Overview
Between each pair of vertebrae in the spine are shock-absorbing inter-vertebral disc. With aging, these discs degenerate from routine "wear and tear." Many people also sustain injuries to the disc that may not cause any immediate pain. However, over time these repeated stresses and injuries gradually result in "degenerative disc disease."

Causes
An inter-vertebral disc has two components: a gelatinous center called the nucleus pulposus that absorbs stress, and an outer ring of tough ligament material called the annulus that holds the vertebrae together. When a person sustains minor disc injuries, the annulus is generally first to be injured. As the tears heal in the annulus, scar tissue forms. With more scar tissues, the annulus becomes weaker. This, in turn, may damage of the nucleus. As this degeneration continues, the nucleus may lose all its water and collapse. As a result, the space between the vertebrae above and below the degenerating disc narrows. Consequently, the facet joints at the back of the spine shift and do not function properly.

Symptoms
The most common early symptom is back pain.
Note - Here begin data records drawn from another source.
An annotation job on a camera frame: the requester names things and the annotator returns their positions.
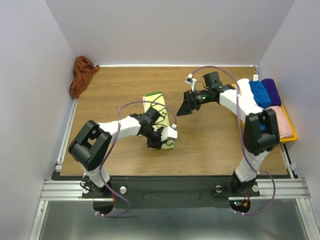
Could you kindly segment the green cream patterned towel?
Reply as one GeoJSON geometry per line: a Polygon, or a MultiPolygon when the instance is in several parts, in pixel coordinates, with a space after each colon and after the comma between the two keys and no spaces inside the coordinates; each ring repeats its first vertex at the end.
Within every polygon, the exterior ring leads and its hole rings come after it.
{"type": "MultiPolygon", "coordinates": [[[[170,125],[170,120],[168,116],[168,110],[163,105],[166,105],[164,95],[161,91],[157,91],[154,93],[146,94],[142,97],[144,102],[143,108],[146,112],[150,107],[154,108],[160,113],[160,117],[153,125],[154,133],[160,133],[160,130],[163,130],[165,127],[170,125]]],[[[147,139],[147,147],[150,149],[158,149],[158,150],[170,150],[175,147],[175,142],[172,139],[165,140],[164,142],[157,142],[147,139]]]]}

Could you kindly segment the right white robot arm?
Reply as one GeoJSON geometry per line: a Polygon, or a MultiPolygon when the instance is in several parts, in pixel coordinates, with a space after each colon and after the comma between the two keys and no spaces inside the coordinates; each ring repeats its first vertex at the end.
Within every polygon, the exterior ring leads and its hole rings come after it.
{"type": "Polygon", "coordinates": [[[230,189],[242,195],[255,184],[259,168],[280,142],[277,116],[272,109],[263,109],[248,102],[231,85],[222,85],[201,91],[186,91],[177,116],[190,115],[201,105],[216,102],[237,116],[242,160],[231,176],[230,189]]]}

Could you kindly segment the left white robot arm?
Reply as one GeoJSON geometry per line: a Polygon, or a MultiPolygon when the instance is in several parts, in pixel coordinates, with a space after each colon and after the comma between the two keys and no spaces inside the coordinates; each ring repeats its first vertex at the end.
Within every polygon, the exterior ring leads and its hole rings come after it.
{"type": "Polygon", "coordinates": [[[110,176],[101,168],[109,145],[131,136],[144,136],[147,146],[152,149],[161,149],[167,143],[163,137],[164,127],[155,129],[154,125],[160,114],[149,116],[147,113],[131,114],[120,121],[96,123],[87,121],[73,141],[68,146],[69,154],[81,164],[84,172],[89,176],[94,191],[100,197],[111,193],[110,176]]]}

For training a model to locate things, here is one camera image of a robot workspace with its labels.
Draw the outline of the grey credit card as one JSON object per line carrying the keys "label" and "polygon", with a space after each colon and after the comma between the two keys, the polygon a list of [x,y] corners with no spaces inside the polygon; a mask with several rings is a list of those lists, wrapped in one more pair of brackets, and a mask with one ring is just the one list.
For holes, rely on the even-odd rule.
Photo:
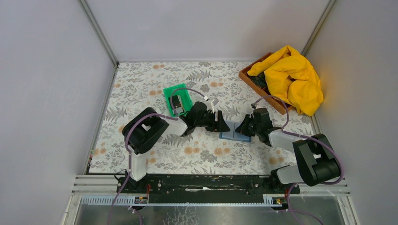
{"label": "grey credit card", "polygon": [[179,114],[182,114],[182,113],[185,112],[183,107],[177,107],[177,108],[174,109],[174,111],[175,111],[176,115],[179,115]]}

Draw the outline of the black credit card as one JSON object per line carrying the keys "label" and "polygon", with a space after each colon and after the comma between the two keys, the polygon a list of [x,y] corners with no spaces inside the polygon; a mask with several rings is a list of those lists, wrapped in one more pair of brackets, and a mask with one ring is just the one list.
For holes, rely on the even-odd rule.
{"label": "black credit card", "polygon": [[182,107],[181,97],[179,95],[173,95],[171,97],[171,104],[174,108]]}

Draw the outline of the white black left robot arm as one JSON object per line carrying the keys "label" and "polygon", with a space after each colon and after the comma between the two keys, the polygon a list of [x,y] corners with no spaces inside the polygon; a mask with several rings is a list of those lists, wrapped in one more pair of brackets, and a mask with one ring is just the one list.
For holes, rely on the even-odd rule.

This often spreads to the buttocks and upper thighs. The degenerating discs may also cause "discogenic" pain that originates in a damaged disc, and bulging discs.

Diagnosis
The doctor will first take a complete history and do a physical exam to examine the cause of back pain. The doctor may also order X-rays and/or an MRI. X-rays can confirm a decrease in the space between vertebrae, the formation of bone spurs, or instability when flexing or extending your limbs. An MRI can verify loss of water in a disc, facet joint hypertrophy, or spinal stenosis.

Treatment Options
In most cases, appropriate exercise, modification of activities, and physical therapy will be sufficient to reduce the back pain. Medications such as Motrin or Alleve may also be helpful to reduce inflammation. Only rarely will surgery be necessary.